--- INFORMATION SHOWN Enclosed Below ---

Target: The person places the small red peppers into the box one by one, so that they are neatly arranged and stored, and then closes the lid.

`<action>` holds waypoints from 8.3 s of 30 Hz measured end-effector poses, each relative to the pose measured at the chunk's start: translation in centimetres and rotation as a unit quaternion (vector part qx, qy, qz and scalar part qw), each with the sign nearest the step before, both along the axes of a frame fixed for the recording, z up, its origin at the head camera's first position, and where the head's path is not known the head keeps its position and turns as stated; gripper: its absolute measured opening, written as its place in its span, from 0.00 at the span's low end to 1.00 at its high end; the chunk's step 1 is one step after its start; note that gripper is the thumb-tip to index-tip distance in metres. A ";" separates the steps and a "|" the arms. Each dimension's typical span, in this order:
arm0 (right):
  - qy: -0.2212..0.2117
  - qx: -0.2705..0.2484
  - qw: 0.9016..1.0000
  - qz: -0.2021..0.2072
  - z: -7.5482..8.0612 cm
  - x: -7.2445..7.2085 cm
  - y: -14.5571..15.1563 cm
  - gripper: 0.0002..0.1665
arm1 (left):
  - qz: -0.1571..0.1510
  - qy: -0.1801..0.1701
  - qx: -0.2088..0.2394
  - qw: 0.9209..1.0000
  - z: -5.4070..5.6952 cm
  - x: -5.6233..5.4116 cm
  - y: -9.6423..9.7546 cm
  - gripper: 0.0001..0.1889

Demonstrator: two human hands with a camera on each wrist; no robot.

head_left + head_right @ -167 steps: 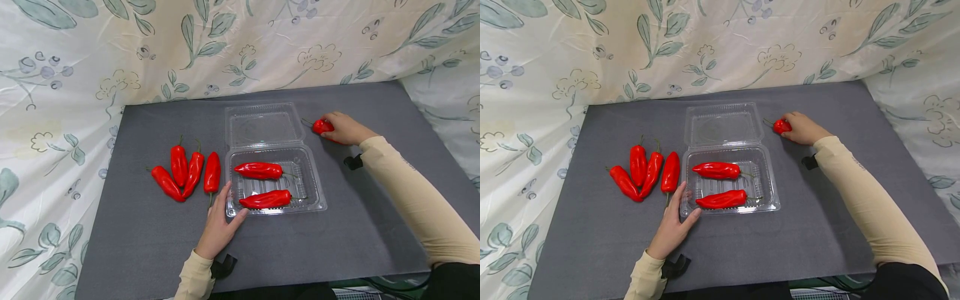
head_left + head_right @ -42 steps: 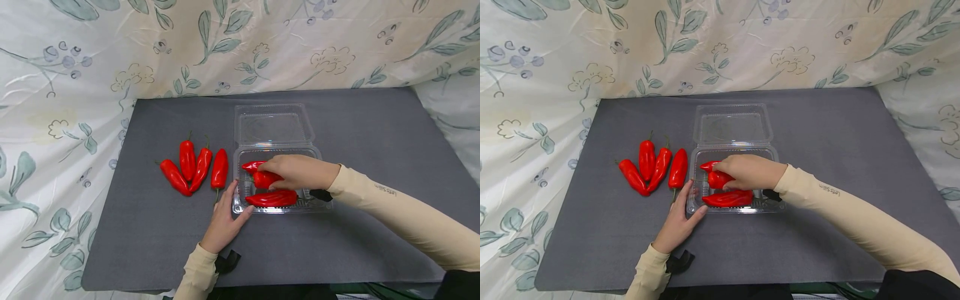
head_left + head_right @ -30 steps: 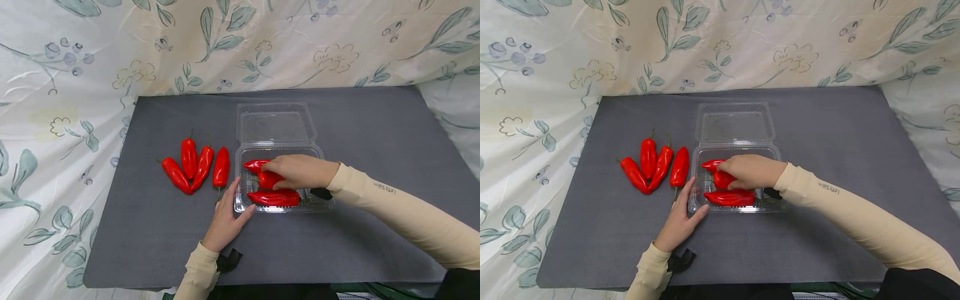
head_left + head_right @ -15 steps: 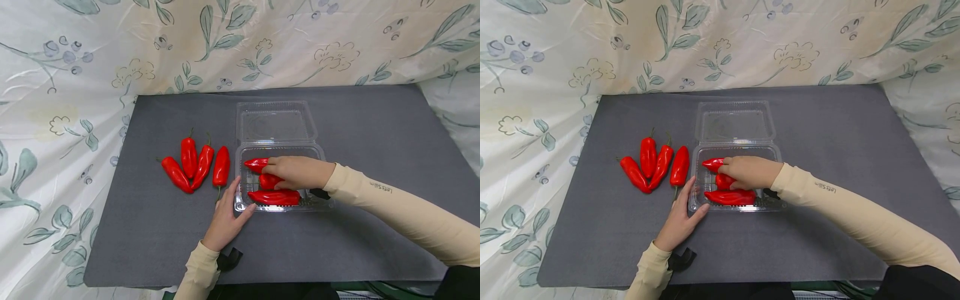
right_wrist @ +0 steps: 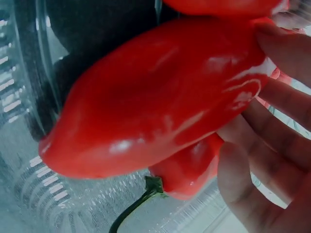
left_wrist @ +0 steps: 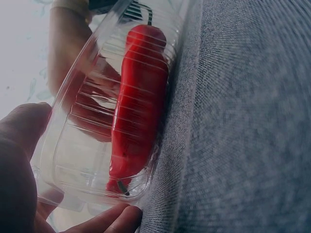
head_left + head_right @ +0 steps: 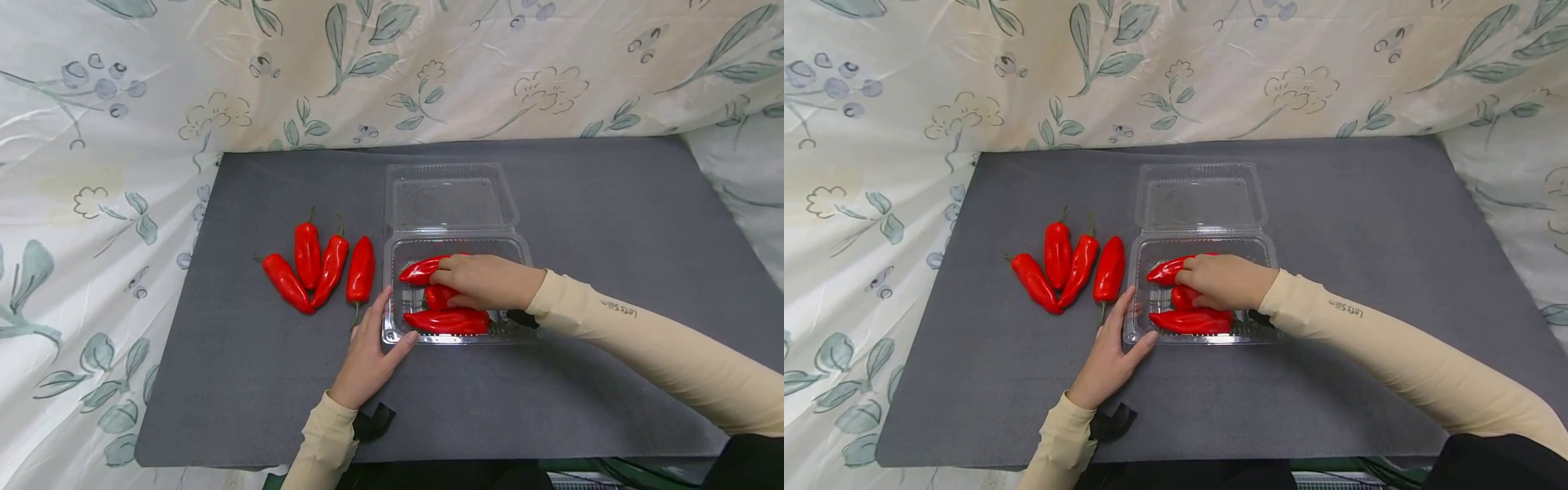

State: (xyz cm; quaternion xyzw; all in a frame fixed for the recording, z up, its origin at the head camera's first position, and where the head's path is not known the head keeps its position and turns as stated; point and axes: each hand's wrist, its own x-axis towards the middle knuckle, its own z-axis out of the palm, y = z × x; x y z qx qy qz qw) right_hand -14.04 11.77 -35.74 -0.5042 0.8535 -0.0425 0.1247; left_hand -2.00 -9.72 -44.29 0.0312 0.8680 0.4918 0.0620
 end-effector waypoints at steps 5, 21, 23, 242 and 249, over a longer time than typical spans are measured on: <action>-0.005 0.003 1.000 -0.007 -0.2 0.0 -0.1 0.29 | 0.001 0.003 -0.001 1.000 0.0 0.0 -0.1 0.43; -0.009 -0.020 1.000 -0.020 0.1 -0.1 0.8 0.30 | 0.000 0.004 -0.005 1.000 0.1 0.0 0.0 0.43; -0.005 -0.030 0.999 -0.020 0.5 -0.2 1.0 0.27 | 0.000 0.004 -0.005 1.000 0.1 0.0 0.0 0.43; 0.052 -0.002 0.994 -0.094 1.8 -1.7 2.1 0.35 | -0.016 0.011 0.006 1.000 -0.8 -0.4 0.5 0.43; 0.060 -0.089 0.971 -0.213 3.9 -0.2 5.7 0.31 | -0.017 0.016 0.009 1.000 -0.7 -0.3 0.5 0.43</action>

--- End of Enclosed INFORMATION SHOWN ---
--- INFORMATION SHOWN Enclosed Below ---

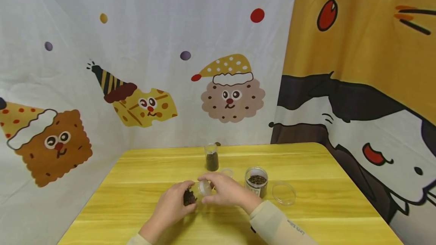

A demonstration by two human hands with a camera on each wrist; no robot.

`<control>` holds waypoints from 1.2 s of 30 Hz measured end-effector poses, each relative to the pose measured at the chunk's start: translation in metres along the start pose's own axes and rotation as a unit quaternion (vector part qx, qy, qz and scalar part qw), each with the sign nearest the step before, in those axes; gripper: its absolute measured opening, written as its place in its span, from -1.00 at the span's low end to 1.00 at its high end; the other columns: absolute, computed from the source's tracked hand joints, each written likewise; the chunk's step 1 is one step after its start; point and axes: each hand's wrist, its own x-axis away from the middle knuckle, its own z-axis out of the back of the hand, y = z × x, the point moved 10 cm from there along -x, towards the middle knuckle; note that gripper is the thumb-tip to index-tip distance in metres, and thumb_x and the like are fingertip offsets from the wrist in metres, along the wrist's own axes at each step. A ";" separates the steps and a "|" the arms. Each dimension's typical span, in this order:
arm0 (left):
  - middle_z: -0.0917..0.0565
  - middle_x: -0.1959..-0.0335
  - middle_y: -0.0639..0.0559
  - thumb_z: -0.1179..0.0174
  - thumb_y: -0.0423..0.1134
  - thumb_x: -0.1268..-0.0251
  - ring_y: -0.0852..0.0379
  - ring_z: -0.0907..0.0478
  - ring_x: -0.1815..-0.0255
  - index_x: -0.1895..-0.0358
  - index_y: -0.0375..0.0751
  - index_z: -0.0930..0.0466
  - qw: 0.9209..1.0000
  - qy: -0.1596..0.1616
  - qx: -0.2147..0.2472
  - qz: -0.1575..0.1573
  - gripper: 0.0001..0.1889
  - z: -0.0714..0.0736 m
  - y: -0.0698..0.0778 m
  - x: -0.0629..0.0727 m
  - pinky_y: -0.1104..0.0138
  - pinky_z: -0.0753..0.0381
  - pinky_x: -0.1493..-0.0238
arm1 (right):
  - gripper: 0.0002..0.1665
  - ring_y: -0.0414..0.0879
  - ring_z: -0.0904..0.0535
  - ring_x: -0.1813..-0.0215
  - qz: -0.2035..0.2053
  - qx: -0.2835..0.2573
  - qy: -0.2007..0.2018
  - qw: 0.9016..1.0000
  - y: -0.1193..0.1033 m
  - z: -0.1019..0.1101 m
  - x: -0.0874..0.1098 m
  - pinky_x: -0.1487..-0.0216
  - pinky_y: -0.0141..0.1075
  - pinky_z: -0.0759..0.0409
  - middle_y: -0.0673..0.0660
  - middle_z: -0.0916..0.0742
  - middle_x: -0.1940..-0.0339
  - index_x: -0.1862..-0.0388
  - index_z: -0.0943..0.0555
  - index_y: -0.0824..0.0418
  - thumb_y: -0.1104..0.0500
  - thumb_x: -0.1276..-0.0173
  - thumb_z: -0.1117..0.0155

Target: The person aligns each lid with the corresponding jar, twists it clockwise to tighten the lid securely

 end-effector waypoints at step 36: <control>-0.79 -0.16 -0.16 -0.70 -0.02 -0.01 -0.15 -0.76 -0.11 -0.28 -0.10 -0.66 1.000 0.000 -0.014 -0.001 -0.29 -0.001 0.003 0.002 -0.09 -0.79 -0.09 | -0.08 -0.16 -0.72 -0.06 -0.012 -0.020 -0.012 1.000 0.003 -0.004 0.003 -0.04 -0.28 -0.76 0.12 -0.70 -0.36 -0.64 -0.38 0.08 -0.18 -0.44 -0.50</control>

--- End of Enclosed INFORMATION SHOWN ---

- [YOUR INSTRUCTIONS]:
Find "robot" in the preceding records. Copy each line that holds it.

- [TASK SOLUTION]:
Demonstrator: two human hands with a camera on each wrist; no robot.
A demonstration by two human hands with a camera on each wrist; no robot.

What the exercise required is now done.